Moving Countries with a Cat the Easy Way

Moving Countries with a Cat the Easy Way

Or: International pet relocation from Britain to the EU! Unlike Holly Golightly, I didn’t plan to leave the cat behind when moving. Moving Countries with a Cat turns out to be less frightening than I though tit would be.  I was only moving across the English Channel, but it felt like a continent. For twelve years, we have had a little tortoiseshell cat. My then boyfriend and I adopted her from the Mayhew Animal home in North London in 2002, and she came to live with me when I moved into a house with garden three years ago.


Preparing for the Move

When I moved back to Germany in 2014, there was no question that the cat would  stay behind. So I meticulously planned Moving Countries with a cat. She was about sixteen years old by this time, and I wasn’t sure how she’d stomach an international pet relocation.

First, the vet. Although it’s within Europe, she had a rabies jab and a pet passport. For a one-way trip to Continental Europe, it isn’t strictly necessary, but for a return to the UK it is mandatory for a pet to have the passport and an up-to-date rabies vaccination. It cost about £120.

Then, transport. I was going to travel in my car with a few essentials, take up residence in the new apartment, start work, then move the rest of my household a few weeks later. So, air travel was out of the question.

There are several ferry companies. From the North of England, DFDS Seaways from Newcastle to Amsterdam or P&O from Hull to Rotterdam were  options. A friend of mine had travelled on P&O with two dogs and two cats two months earlier and mentioned that it was straightforward. DFDS didn’t seem that straightforward regarding kennels, so I booked P&O. As I only booked a few days before the drive, I had to phone the ferry company up, booked a cabin and a kennel. The phone call took a few minutes and was very straightforward, the “cat space” was around £30 or £40, and I was advised to check in at least two hours early. I dusted off the cats transport box, gathered her basket, blankets, toys and bowls and bought a pheromone spray that the vet had recommended.

Moving Countries with a Cat

Then, the big day came, and I was totally dreading it. The cat hates car travel. How would she tolerate three hours by car, fifteen hours in a boat, then another ten hours? Besides this, I was horribly sad, not just to leave a life in England behind, but for relationships falling apart, uncertainties of a new job, an uncertain future… I left my home in tears with a Morrissey album on the stereo.

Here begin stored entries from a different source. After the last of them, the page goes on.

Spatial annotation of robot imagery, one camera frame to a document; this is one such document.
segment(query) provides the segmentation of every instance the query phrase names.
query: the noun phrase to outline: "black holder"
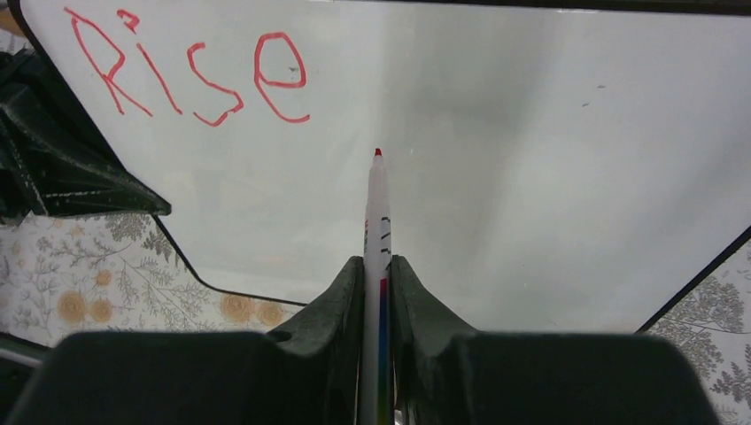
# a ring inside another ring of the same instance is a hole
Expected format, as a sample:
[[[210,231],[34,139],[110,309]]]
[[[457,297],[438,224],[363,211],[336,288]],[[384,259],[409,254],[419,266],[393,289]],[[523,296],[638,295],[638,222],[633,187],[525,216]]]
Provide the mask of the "black holder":
[[[6,423],[352,425],[363,275],[352,257],[323,294],[265,335],[70,336],[46,353]],[[666,341],[481,332],[400,256],[391,302],[404,423],[719,423]]]
[[[0,223],[29,211],[170,213],[123,168],[53,67],[30,50],[2,53],[0,66]]]

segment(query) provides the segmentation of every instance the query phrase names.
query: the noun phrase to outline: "floral wallpaper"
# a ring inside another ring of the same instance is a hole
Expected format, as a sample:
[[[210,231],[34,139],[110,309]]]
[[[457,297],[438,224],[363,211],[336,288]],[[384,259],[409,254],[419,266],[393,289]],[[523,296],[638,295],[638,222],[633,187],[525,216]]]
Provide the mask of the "floral wallpaper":
[[[93,329],[268,330],[300,308],[207,288],[149,215],[0,228],[0,329],[38,344]]]
[[[655,323],[693,364],[725,425],[751,425],[751,243]]]

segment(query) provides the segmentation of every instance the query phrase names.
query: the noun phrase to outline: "red text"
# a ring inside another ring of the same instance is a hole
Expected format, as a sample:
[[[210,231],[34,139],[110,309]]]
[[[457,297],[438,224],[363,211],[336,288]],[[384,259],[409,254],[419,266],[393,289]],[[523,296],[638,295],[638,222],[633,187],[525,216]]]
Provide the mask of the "red text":
[[[86,58],[89,60],[90,64],[94,67],[95,71],[99,75],[99,77],[102,79],[102,81],[105,83],[105,86],[110,92],[110,95],[112,96],[112,100],[115,103],[115,107],[117,108],[118,112],[120,114],[125,114],[123,111],[122,105],[120,104],[119,96],[124,97],[127,99],[131,104],[138,107],[141,111],[146,113],[148,116],[153,116],[151,111],[147,109],[143,104],[137,102],[132,96],[130,96],[128,93],[126,93],[125,90],[123,90],[115,81],[115,75],[117,72],[123,67],[126,61],[126,54],[123,52],[123,50],[118,47],[112,39],[94,22],[92,22],[89,19],[83,18],[80,14],[72,11],[70,8],[64,8],[64,11],[69,13],[71,18],[71,26],[74,31],[74,35],[76,37],[76,40],[78,41],[79,45],[81,46],[81,49],[83,50],[83,54],[86,56]],[[136,27],[139,25],[141,20],[138,18],[137,15],[135,15],[132,12],[128,12],[123,9],[119,9],[116,11],[116,14],[119,18],[123,19],[123,25],[130,30],[134,35],[137,35]],[[83,38],[81,37],[81,30],[80,30],[80,24],[87,25],[94,29],[97,34],[104,39],[107,44],[109,44],[112,49],[117,53],[118,60],[115,62],[115,64],[109,69],[107,73],[104,73],[99,64],[93,59],[89,52],[89,48],[87,48],[86,43],[84,42]],[[263,74],[261,71],[260,66],[260,60],[261,60],[261,53],[263,51],[264,45],[268,41],[272,40],[280,40],[287,44],[290,51],[292,52],[292,55],[294,56],[295,60],[297,61],[297,68],[296,70],[299,71],[299,80],[293,81],[293,82],[285,82],[285,81],[275,81],[275,80],[269,80],[266,75]],[[159,85],[162,88],[162,91],[164,91],[165,97],[170,105],[172,105],[172,108],[175,112],[182,115],[182,109],[178,106],[177,102],[174,99],[174,96],[172,94],[172,91],[169,88],[169,79],[165,78],[162,73],[158,70],[154,60],[149,55],[146,48],[140,43],[135,43],[135,48],[141,53],[141,56],[143,57],[143,61],[148,65],[148,67],[151,69],[151,71],[154,73],[154,76],[157,78],[157,81],[159,82]],[[190,47],[186,50],[187,53],[187,59],[188,59],[188,67],[190,70],[196,75],[196,77],[204,83],[207,87],[211,89],[215,89],[225,95],[229,95],[232,98],[234,98],[234,105],[229,107],[224,112],[222,112],[219,117],[215,119],[208,119],[205,118],[203,115],[200,115],[198,112],[193,112],[193,116],[200,120],[201,122],[205,123],[206,125],[216,128],[220,126],[231,113],[236,113],[241,111],[244,108],[244,102],[240,94],[233,89],[229,89],[227,87],[223,87],[220,84],[209,81],[205,74],[202,73],[197,69],[196,66],[196,60],[195,60],[195,54],[199,50],[206,49],[206,45],[204,42],[194,42]],[[261,97],[266,101],[271,111],[280,119],[289,122],[289,123],[302,123],[310,120],[310,114],[306,114],[301,117],[289,117],[286,116],[284,113],[282,113],[279,108],[276,106],[274,101],[269,97],[266,87],[275,87],[275,88],[281,88],[281,89],[302,89],[307,84],[307,75],[306,75],[306,68],[305,63],[303,62],[302,57],[300,56],[300,53],[295,46],[295,44],[292,42],[292,40],[289,38],[288,35],[286,35],[284,32],[273,32],[273,33],[267,33],[263,34],[259,37],[258,43],[256,44],[256,49],[253,56],[253,82],[255,84],[256,90],[259,92]]]

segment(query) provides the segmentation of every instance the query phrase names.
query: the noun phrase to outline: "whiteboard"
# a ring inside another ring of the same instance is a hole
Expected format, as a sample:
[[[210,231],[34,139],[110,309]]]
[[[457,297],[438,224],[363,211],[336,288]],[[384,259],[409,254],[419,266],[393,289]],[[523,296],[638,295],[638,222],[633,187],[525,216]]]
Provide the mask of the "whiteboard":
[[[751,224],[749,19],[21,6],[125,168],[172,204],[164,225],[198,276],[224,290],[325,290],[362,253],[376,146],[394,252],[479,328],[633,331]]]

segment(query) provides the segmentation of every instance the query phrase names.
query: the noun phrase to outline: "rainbow stripe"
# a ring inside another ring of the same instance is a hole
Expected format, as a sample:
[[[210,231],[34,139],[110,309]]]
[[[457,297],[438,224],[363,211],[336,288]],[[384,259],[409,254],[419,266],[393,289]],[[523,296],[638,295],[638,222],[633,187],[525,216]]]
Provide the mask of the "rainbow stripe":
[[[391,384],[391,347],[389,344],[389,280],[381,279],[380,311],[378,318],[378,407],[377,425],[393,425],[394,409]]]

Arriving in Hull two hours later, I drove straight to one of the check-in windows. I handed over ticket print-out, cat passport and pointed at the transport basket where  furry bit was just about visible. I was handed a special sticker, then I was told to pass the queue with hazard lights on and drive straight onto the boat, where I was waved into a section of the deck next to the kennels. There were two kennel sections: one already had loads of dogs in, the smaller one was still empty, and I was given a kennel in the “quiet” bit. The kennel was large enough to put Leia’s transport box, litter box and feeding bowls in, there was running water and clean bowls, and the kennel was spotlessly clean. Even Leia settled in and ate.

Once the boat leaves, the kennels will get locked, but you can go an visit your pet. Which is a bit impractical at night, because you have to go to reception and someone from security will need to escort you. When I came back shortly before  the kennels were locked, two rather quiet spaniels had taken up residence in the kennel furthest from Leia, other than that, she was the only cat on the crossing and it seemed people had taken care not to put noisy dogs next to her.

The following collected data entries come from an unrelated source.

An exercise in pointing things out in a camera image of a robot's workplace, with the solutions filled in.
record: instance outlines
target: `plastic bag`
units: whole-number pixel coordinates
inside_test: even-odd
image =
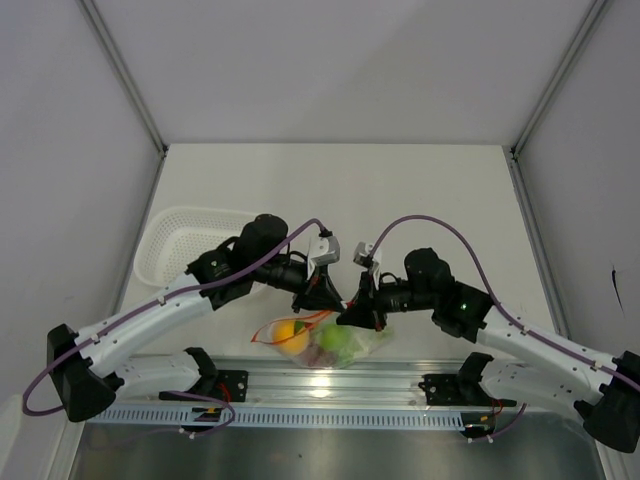
[[[348,325],[336,325],[333,312],[306,317],[279,318],[258,330],[252,342],[275,348],[305,368],[344,368],[367,357],[393,336],[387,327],[381,332]]]

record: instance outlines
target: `orange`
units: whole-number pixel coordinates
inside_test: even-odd
[[[309,330],[304,330],[296,335],[295,324],[296,321],[291,319],[277,322],[273,326],[271,341],[282,342],[278,343],[276,347],[285,355],[299,355],[309,345]]]

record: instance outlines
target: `white basket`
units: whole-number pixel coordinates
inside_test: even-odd
[[[158,213],[142,235],[133,261],[140,281],[163,287],[201,254],[238,236],[256,214],[198,207],[174,207]]]

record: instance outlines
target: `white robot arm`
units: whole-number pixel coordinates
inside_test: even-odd
[[[378,248],[382,239],[401,221],[416,218],[435,221],[463,241],[489,293],[457,281],[449,265],[425,248],[406,256],[406,280],[393,276],[394,281],[383,281],[386,274],[380,275]],[[318,223],[321,233],[310,246],[308,258],[300,262],[280,253],[311,223]],[[38,416],[64,409],[71,421],[83,421],[116,398],[170,390],[210,395],[217,371],[201,349],[172,357],[129,357],[168,330],[246,295],[257,281],[292,292],[296,312],[339,312],[337,322],[342,325],[380,330],[389,313],[432,310],[432,320],[445,333],[518,359],[472,354],[455,375],[458,398],[463,401],[457,405],[491,405],[492,399],[538,405],[582,419],[585,430],[611,448],[635,450],[640,437],[640,357],[625,352],[614,358],[590,350],[509,312],[492,292],[470,245],[453,227],[432,217],[404,217],[390,225],[375,245],[360,244],[355,261],[367,270],[348,307],[327,270],[339,259],[339,245],[331,232],[312,220],[289,237],[286,234],[284,221],[261,215],[239,238],[206,252],[171,285],[127,312],[77,333],[64,324],[51,330],[49,365],[25,391],[23,411]],[[27,399],[47,374],[62,406],[33,411]],[[424,387],[427,401],[437,400],[439,386]]]
[[[614,358],[527,324],[497,301],[488,282],[490,293],[457,281],[430,248],[405,257],[406,280],[390,274],[393,281],[378,280],[387,274],[380,276],[380,251],[371,244],[358,245],[354,261],[367,271],[338,324],[380,330],[388,313],[432,310],[432,320],[443,332],[515,357],[498,360],[473,353],[454,379],[446,379],[457,392],[447,390],[444,403],[439,403],[443,385],[438,375],[425,375],[421,387],[428,403],[455,405],[446,399],[457,398],[460,406],[490,406],[492,399],[532,404],[582,420],[592,437],[611,448],[635,450],[640,437],[639,356],[625,352]]]

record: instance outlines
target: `red wire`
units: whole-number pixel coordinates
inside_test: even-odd
[[[231,401],[231,394],[229,393],[229,389],[224,383],[219,383],[218,388],[222,390],[222,393],[225,396],[225,402],[229,403]]]
[[[497,417],[498,415],[500,415],[502,413],[502,410],[504,409],[504,405],[502,405],[502,402],[498,399],[496,399],[496,402],[498,402],[498,406],[500,407],[500,410],[498,410],[496,413],[493,414],[494,417]]]

The ferry was okay, for humans too, not the lap of luxury, but sleepless because of the engine vibration and out of worry about the cat.  When the kennels were opened again, Leia looked at me with big unhappy eyes and miaowed. I don’t think she’d had a great night either, but at least it was warm, secure and I was just happy to have her back.

The drive form Rotterdam to near Berlin went smoothly, despite me falling nearly asleep. The cat behaved impeccably, sleeping in her box most of the time and fed with her favourite snacks every so often. She slept at my mothers house, and the next day we tackled the last stage of our inter-country-move: a two hour drive to the new apartment. There was one hour of miaowing, then she settled – just like that.

That cat is a real trooper, despite her age. About eight months later, I travelled the other way round (this time, without cat), on DFDS Seaways this time. The ferry was a lot tattier than the P&O one last year, the cabin older, and very tatty. I didn’t check out the kennels.


And the cat? She still hates car travel, but other than that, she is just fine. Happy End.

Update 2018: Our beautiful kitty developed a nasal tumour and passed away in early 2017. She had a lovely sedate life for over two years after moving, living in a large apartment with no steps, and endless attention from not just one but two devotees. She lived to the grand old age of 19 and when we were ready for a new kitty, we adopted a lovely four-year old Siamese girl from a shelter, incidentally also named Leia. She was joined just a year later by Maite, a rescue cat from Estepona-Katzen in Southern Spain.